> What you are asked to do: Work out how many lines below contain the word "left". Only the number is wanted.

(Stored records)
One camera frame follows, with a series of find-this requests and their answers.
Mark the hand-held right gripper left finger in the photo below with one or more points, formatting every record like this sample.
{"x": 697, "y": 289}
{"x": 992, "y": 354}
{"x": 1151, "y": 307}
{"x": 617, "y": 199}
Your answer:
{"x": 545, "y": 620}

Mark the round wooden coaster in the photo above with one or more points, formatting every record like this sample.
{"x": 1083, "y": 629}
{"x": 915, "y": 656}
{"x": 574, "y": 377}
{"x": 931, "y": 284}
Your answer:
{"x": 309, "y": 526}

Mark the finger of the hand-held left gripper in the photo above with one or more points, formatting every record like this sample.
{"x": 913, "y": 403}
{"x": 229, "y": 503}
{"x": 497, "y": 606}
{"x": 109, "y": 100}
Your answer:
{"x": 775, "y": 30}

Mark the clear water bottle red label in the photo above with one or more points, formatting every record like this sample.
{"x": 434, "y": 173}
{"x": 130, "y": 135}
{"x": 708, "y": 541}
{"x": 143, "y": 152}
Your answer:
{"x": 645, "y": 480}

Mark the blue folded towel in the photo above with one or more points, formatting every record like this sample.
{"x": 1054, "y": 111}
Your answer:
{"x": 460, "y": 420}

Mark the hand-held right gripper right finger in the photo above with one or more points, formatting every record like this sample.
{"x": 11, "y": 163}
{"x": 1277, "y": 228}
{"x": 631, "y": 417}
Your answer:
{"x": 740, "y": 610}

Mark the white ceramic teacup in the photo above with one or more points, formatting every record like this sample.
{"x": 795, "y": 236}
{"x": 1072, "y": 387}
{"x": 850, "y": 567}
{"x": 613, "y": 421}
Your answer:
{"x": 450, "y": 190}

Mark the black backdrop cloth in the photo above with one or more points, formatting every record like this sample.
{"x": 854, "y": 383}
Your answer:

> Exercise answer: 2